Here is a shortened version of my actual code, and where things started getting funky:
var casper = require('casper').create({
clientScripts: [ 'jquery.min.js' ],
onError: function(self, m) {
console.log('FATAL:' + m);
self.exit();
},
});
var navigator = new _Navigator();
function _Navigator() { }
_Navigator.prototype.logIn = function(aCallback)
{
var self = this;
casper.start('https://website/login.asp', function()
{
if (1 == 1) {
this.evaluate(function() {
$("input[name=blah]").val('blahblah');
});
// ... A LOT MORE CODE
aCallback();
}
});
}
_Navigator.prototype.search = function(aDataSet, aCallback)
{
var self = this;
console.log('this works');
casper.then(function(){
console.log('this works');
});
var firstName = 'foobar';
casper.then(function(){
console.log('this works');
this.evaluate(function()
{
console.log('this no longer works!!');
$('input[id=blah]').val(firstName);
aCallback();
});
});
}
navigator.logIn(function() {
// LOG IN RUNS, AND CALLS BACK SUCCESSFULLY...

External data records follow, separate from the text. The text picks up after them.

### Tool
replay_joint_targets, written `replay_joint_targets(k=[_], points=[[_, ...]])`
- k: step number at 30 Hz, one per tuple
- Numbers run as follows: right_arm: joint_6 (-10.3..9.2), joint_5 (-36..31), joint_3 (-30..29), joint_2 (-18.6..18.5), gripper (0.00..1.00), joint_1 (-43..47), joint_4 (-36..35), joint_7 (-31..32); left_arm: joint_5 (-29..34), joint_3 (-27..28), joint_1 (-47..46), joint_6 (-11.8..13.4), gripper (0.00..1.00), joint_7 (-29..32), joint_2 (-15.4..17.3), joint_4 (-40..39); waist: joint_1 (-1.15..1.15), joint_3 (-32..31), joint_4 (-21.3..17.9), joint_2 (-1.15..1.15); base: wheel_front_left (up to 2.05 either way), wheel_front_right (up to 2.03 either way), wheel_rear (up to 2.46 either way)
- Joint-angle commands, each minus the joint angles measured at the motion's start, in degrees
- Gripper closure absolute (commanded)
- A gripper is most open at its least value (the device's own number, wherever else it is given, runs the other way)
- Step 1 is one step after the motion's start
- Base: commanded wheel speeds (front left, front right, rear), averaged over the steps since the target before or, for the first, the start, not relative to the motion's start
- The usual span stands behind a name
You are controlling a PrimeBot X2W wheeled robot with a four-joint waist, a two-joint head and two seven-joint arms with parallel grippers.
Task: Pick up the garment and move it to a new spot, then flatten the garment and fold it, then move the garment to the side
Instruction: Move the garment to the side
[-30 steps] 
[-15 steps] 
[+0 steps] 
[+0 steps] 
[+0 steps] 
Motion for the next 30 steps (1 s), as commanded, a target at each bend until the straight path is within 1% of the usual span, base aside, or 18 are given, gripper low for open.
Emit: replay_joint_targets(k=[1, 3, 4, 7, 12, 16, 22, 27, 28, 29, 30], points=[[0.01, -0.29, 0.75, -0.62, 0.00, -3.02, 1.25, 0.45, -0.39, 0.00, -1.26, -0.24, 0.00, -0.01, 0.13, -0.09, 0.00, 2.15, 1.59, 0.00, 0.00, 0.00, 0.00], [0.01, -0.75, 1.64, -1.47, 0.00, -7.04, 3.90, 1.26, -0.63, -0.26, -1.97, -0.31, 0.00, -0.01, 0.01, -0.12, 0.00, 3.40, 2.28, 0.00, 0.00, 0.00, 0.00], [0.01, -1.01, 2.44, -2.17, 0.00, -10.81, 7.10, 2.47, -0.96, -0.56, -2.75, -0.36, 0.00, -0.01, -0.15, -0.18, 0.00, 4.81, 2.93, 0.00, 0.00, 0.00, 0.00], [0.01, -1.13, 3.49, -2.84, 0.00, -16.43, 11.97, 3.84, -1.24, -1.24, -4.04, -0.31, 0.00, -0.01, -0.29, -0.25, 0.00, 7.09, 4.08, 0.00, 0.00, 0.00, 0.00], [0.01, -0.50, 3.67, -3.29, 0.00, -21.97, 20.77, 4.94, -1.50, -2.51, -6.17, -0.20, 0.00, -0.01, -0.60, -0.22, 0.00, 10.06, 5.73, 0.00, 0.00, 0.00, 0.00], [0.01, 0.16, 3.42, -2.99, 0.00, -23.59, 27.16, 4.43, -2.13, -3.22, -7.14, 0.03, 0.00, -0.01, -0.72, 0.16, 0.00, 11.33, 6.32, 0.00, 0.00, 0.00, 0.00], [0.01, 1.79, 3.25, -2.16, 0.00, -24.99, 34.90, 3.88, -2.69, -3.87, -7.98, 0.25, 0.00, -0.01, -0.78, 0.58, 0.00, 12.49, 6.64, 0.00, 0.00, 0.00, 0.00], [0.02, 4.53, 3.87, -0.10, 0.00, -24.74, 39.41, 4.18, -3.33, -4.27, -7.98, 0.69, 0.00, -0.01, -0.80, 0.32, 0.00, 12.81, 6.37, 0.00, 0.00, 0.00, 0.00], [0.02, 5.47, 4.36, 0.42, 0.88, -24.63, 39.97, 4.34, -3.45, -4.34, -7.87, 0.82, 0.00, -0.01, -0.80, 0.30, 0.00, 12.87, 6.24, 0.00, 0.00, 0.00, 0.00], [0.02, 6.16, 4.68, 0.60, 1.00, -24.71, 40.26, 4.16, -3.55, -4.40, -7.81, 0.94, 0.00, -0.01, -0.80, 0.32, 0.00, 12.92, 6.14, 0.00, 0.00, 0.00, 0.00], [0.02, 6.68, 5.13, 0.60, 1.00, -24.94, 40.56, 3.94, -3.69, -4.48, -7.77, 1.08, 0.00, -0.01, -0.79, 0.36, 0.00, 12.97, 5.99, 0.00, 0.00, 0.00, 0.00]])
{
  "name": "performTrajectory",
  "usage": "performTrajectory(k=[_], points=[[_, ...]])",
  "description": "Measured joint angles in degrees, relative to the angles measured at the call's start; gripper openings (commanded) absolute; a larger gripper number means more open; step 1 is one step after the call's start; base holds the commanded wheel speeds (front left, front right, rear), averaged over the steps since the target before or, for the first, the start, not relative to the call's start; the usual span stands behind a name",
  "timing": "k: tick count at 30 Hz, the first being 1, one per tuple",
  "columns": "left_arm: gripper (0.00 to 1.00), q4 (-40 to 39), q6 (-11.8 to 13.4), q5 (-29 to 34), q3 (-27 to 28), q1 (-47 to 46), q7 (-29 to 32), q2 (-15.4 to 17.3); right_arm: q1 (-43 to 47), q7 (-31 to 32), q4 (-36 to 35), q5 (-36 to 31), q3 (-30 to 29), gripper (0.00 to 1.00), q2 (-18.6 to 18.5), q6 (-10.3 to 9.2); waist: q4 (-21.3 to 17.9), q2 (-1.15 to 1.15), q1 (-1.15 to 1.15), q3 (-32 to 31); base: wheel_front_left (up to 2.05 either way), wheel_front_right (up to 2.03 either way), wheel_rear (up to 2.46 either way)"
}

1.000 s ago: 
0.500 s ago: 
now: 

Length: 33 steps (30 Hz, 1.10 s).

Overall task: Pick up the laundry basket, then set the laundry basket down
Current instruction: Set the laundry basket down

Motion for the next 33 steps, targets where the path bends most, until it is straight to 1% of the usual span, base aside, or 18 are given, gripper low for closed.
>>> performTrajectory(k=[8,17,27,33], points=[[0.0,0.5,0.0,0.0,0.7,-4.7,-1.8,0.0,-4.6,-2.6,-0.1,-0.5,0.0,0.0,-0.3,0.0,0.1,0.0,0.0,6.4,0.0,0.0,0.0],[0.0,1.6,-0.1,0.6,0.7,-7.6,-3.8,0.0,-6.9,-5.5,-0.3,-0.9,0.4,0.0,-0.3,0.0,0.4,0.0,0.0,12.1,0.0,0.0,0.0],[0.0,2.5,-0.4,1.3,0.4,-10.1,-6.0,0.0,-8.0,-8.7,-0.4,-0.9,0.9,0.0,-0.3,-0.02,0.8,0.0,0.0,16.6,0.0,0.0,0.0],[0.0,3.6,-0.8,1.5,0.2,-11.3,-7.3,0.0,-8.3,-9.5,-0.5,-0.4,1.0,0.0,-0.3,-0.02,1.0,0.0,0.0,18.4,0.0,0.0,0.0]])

navigator.search({'dataset'}, function()
{
console.log('This never runs');
});
});
casper.run();
You'll notice that in the navigator.login function, I call casper.start(); In this, the evaluation function works fine, however then I do a callback function within that casper.start(); In my callback, I call the next function, navigator.search, which I suppose is still technically executing in the casper.start?
When I try running casper.evaluate within this new function called by the first callback function, everything seems to behave fine with the exception that casper.evaluate no longer works! It seems to eat the function, not printing any console logs or anything.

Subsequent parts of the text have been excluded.